- Country: Romania
- Statistical region: Macroregiunea Patru

Area
- • Total: 29,211.7 km^{2} (11,278.7 sq mi)
- • Rank: 7th

Population (2024)
- • Total: 1,855,697
- • Rank: 7th
- • Density: 63.5258/km^{2} (164.531/sq mi)

Ethnic groups
- • Romanians: 97.2%
- • Romani: 2.6%

GDP
- • Total: €25.048 billion (2023)
- Time zone: UTC+2 (EET)
- • Summer (DST): UTC+3 (EEST)
- NUTS code: RO41
- HDI (2022): 0.806 very high · 5th
- Website: www.adroltenia.ro

= Sud-Vest (development region) =

Sud-Vest Oltenia or South-West Oltenia is a subdivision of Romania.

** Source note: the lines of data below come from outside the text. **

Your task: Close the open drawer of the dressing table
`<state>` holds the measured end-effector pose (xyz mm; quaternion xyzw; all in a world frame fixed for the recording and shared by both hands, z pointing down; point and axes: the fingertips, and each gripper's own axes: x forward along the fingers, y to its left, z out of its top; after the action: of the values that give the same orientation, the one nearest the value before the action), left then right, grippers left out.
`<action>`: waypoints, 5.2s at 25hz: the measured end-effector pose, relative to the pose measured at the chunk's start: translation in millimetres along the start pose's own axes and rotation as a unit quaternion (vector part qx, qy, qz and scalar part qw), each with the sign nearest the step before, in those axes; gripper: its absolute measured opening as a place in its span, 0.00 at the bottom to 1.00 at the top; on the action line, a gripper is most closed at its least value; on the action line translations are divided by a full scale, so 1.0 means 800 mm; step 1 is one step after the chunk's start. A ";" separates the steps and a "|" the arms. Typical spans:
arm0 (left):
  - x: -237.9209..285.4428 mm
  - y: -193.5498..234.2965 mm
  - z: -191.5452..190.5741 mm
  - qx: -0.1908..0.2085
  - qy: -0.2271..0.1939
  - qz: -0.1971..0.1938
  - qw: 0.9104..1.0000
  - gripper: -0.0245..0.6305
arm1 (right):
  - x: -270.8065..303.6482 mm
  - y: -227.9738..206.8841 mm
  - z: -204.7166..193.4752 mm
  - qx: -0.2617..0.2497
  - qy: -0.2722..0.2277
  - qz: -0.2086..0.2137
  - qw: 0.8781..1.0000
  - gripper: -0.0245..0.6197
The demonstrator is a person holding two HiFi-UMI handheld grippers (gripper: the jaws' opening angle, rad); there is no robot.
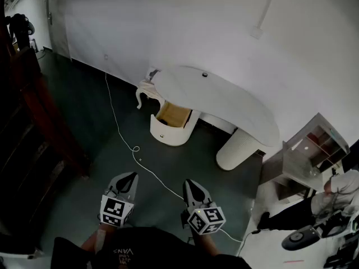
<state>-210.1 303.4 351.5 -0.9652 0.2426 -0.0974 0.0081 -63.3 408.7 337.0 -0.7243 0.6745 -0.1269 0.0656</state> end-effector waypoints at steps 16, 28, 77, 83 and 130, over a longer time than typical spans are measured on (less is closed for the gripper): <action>0.022 -0.027 -0.018 -0.025 0.009 -0.027 0.999 0.29 | 0.015 -0.015 -0.026 -0.004 0.029 0.010 1.000 0.33; 0.146 0.043 -0.019 -0.014 0.029 -0.074 0.997 0.29 | 0.124 -0.069 -0.009 -0.008 0.040 -0.035 0.999 0.36; 0.535 0.180 -0.171 -0.011 0.144 -0.087 0.986 0.37 | 0.443 -0.268 -0.004 -0.032 0.135 -0.022 0.990 0.36; 0.565 0.185 -0.204 -0.004 0.158 -0.084 0.984 0.40 | 0.453 -0.288 -0.023 -0.039 0.145 -0.022 0.988 0.37; 0.704 0.177 -0.284 -0.062 0.151 -0.045 0.985 0.44 | 0.543 -0.340 -0.066 -0.066 0.206 0.057 0.975 0.37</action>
<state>166.5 -78.5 668.9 -0.9478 0.2030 -0.2274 -0.0932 208.5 3.5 501.6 -0.6461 0.7204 -0.2242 -0.1156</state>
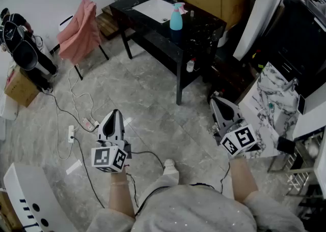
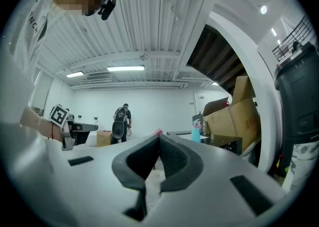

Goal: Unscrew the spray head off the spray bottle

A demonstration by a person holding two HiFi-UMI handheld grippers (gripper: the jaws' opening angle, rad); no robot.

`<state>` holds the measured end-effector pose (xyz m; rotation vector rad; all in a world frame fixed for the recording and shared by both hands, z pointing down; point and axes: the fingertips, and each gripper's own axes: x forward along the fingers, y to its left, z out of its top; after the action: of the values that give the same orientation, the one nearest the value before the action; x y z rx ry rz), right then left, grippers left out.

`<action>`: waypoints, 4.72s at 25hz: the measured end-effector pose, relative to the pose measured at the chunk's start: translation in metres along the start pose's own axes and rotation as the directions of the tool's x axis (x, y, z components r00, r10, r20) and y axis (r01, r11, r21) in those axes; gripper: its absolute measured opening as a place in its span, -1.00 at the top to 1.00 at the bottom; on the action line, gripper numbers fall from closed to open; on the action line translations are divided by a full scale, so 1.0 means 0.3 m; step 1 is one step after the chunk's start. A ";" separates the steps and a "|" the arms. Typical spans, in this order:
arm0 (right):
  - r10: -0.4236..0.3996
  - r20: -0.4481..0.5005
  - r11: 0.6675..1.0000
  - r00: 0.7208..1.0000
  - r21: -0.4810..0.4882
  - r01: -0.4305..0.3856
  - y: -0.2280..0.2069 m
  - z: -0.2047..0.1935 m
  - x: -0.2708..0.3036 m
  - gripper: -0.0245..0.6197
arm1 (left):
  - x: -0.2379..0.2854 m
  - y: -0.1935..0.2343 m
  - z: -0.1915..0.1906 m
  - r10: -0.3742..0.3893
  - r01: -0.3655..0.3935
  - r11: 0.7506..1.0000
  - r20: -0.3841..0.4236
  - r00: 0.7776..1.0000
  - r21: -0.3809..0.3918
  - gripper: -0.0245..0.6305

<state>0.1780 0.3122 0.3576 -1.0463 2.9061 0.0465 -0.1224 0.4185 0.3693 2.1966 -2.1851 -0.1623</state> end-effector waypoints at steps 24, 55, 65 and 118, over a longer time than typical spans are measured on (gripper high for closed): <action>-0.122 -0.056 0.990 0.991 0.061 0.126 -0.325 -0.154 0.449 0.91 | 0.570 0.219 -0.104 -0.082 0.081 0.996 -0.047 0.996 -0.023 0.91; 0.063 -0.031 0.996 0.998 0.062 -0.061 -0.980 -0.138 1.230 0.88 | 1.622 0.061 -0.148 -0.285 0.282 0.954 -0.018 0.958 -0.103 0.90; 0.199 -0.026 0.977 0.980 0.083 -0.196 -0.978 -0.098 1.472 0.44 | 1.864 -0.066 -0.222 -0.459 0.449 0.887 -0.121 0.880 -0.103 0.24; 0.334 0.038 0.906 0.942 0.263 -0.332 -0.921 -0.043 1.551 0.43 | 2.113 -0.265 -0.412 -0.808 0.897 0.433 -0.405 0.428 0.084 -0.13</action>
<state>-0.0043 -0.1973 0.3398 -0.5027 2.9520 -0.3272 -0.0289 -0.2197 0.4545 3.0284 -0.7192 0.4967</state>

It is one of the eight development regions and NUTS-2 statistical regions as defined under the Nomenclature of Territorial Units for Statistics (NUTS). Along with the Vest region, it forms part of the NUTS-1 region of Macroregiunea Patru (Macroregion four). It encompasses an area of 29211.7 km2 in the south-west portion of the country, and incorporates five counties-Dolj, Gorj, Mehedinți, Olt, and Vâlcea. As per 2024 estimate, the region had a population of 1.86 million, making it the second lowest populated amongst the regions of Romania.

== Classification ==
The country of Romania is organized into eight development regions. These development regions do not have any administrative powers, and its main function is to coordinate regional development projects and manage funds from the European Union. The Nomenclature of Territorial Units for Statistics (NUTS) organizes the country into four broader level statistical regions. These are classified as a NUTS-1 statistical regions of Romania, and incorporate one or more development regions within it. The regions form the NUTS-2 territorial units under them.

== Geography ==
Sud-Vest Oltenia incorporates the south-western parts of the country encompassing an area of 29211.7 km2. The region is located in South Eastern Europe, and is completely land locked. It shares international land borders with Serbia in the west, and Bulagaria in the south. It is bordered by South Romania on the east, and Western and Central Romania in the north. The Danube River forms a rough natural boundary between the region and the neighboring country of Bulgaria. South-West Romania consists of a mix of mountainous regions and plains. The Southern Carpathians and Banat Mountains dominate the north and north west portion of the region. The central and southern region consists of the Danube floodplains. The region is about 30% forested, with the forest cover reducing by over five percent in the previous century.

=== Sub-regions ===
South Western Romania incorporates five counties-Dolj, Gorj, Mehedinți, Olt, and Vâlcea.

Sub-divisions
| County | Coat of Arms | NUTS code | ISO Code | Seat | Area | Population (2021) | Map |
|---|---|---|---|---|---|---|---|
| Dolj | Coat of arms of Dolj County | RO411 | DJ | Craiova | 7,414 km^{2} (2,863 sq mi) | 599,442 | Map of Romania highlighting Dolj County |
| Gorj | Coat of arms of Gorj County | RO412 | GJ | Târgu Jiu | 5,601.7 km^{2} (2,162.8 sq mi) | 314,685 | Map of Romania highlighting Gorj County |
| Mehedinți | Coat of arms of Mehedinți County | RO413 | MH | Drobeta-Turnu Severin | 4,932.9 km^{2} (1,904.6 sq mi) | 234,339 | Map of Romania highlighting Mehedinti County |
| Olt | Coat of arms of Olt County | RO414 | OT | Slatina | 5,498.3 km^{2} (2,122.9 sq mi) | 383,280 | Map of Romania highlighting Olt County |
| Vâlcea | Coat of arms of Vâlcea County | RO415 | VL | Râmnicu Vâlcea | 5,764.8 km^{2} (2,225.8 sq mi) | 341,861 | Map of Romania highlighting Vâlcea County |
| Sud-Vest |  | RO41 | SV | Craiova | 29,211.7 km^{2} (11,278.7 sq mi) | 1,873,607 |  |

== Demographics ==
South-West Romania had a population of over 1.85 million in 2024, and is the second least populated of the eight development regions of the country after West Romania. Though the region has a high Human Development Index, it is amongst the poorly developed regions in the European Union. Majority of the population (about 10.2 million) lived in rural areas.